A Deeper Look at the Prospects in the Samardzija Deal

The Oakland Athletics fire sale is in full swing, as they have sent Jeff Samardzija to the Chicago White Sox in a six player deal. While Samardzija will steal all the headlines, there were three prospects that exchanged hands as part of the deal along with big leaguers Marcus Semien and Josh Phegley who went to Oakland.

The Athletics also get first baseman Rangel Ravelo and right-handed pitcher Chris Bassitt. Ravelo was a 6th round pick out of a Florida high school in 2010 who has done nothing but hit in the minor leagues. Drafted as a third baseman, his defense was not good enough to stick and has moved across the diamond to first base where he has become an above average defender at the position. He has an advanced approach at the plate that allows him to put up a solid OBP to go with an average of .301 as a pro and seemingly hits better every time he moves up a level. He has almost no power for a first baseman, and there is not a whole lot of projection that he ever will. He has a smooth swing and a level bat plane allowing him to spray line drives all over the field. Because of his lack of power, 18 home runs in 421 game but 11 in 133 in 2014, he is not a sexy prospect. Despite not having a great profile, he would fit right in with the old Moneyball philosophy given his approach at the plate and the ability to put up a good average.

Chris Bassitt’s 2014 season was delayed due to a broken hand he suffered away from the ballpark, but once he got back on the mound he looked fantastic. He had an ERA of 1.56 in six starts in Double-A, and then a 0.69 ERA over 13 innings in the Arizona Fall League. He has a good fastball but his lack of a reliably secondary pitch may end up landing him in the bullpen. He is also a typical arm coming up in the White Sox system it seems, as his mechanics are basically a picture perfect example of how not to pitch. His lead arm flies open early, he has a massive back bend to his left, his arm seems to lag behind his body too much, but it works for him. In fact, it worked well enough for him to earn six appearances in the big leagues in 2014 where he put up an ERA under four, but he walked more batter than you want to see from a potential starter.
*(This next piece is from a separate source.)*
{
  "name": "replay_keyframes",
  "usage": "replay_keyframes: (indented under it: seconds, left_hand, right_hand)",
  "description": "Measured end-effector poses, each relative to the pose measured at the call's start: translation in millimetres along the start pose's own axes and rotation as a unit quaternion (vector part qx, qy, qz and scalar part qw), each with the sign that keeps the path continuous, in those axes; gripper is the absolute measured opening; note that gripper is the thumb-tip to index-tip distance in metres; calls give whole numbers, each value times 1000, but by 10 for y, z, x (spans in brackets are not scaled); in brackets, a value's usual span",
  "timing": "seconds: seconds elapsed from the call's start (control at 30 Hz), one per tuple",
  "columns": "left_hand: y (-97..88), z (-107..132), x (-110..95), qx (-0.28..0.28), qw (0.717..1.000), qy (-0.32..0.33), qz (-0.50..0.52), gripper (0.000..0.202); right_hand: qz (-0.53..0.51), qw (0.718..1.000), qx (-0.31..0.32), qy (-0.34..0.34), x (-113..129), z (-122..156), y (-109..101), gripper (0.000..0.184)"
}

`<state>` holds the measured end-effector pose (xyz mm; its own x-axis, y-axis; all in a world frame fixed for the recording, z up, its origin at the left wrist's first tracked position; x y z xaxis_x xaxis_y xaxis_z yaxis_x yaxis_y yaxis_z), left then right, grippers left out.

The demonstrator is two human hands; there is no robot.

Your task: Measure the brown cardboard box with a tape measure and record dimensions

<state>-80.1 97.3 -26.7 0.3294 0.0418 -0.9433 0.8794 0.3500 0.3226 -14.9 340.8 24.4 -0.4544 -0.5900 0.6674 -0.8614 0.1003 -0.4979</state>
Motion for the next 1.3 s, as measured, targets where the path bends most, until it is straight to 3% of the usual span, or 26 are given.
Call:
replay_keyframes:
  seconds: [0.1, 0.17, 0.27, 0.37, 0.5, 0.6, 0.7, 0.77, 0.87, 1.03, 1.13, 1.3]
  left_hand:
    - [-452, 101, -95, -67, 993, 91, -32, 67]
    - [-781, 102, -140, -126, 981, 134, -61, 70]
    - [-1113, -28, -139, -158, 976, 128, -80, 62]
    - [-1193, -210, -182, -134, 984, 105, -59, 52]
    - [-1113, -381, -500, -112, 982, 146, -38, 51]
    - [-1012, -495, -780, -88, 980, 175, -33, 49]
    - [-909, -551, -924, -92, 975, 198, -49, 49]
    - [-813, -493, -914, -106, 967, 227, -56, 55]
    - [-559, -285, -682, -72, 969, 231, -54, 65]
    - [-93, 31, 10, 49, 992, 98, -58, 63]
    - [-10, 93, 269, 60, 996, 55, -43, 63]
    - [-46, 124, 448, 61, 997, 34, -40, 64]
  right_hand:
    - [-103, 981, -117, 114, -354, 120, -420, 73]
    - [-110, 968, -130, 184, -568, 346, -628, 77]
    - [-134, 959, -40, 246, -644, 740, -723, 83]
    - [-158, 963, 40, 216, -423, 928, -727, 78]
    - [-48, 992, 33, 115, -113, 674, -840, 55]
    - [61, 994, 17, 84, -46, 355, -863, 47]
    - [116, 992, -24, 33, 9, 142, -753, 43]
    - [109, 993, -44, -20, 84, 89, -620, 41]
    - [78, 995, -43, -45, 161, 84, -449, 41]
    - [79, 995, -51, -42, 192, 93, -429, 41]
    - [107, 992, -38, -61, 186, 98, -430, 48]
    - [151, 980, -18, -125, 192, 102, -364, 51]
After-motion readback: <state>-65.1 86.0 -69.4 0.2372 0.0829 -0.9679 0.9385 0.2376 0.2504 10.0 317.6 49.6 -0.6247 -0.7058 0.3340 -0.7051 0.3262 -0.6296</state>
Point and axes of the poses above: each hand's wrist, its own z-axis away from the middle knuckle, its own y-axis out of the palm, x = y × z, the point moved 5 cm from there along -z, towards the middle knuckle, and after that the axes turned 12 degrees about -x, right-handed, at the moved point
The prospect heading back to Chicago is a guy that would have moved the needle a couple years ago, but Michael Ynoa has plateaued of late. Other than an excellent 15 start stint in the Midwest League, Ynoa has not put up an ERA better than 5.21 at any level, and that was in the complex ball. The 6’7” Ynoa was easily the biggest (both in stature and talent) international prospect in the 2008 signing period, and was even added to the A’s 40-man roster in 2012 despite him not yet even appearing in full season ball. Ynoa has since been moved from a starter to the bullpen, where the hope is he will reach his potential as a late-inning reliever.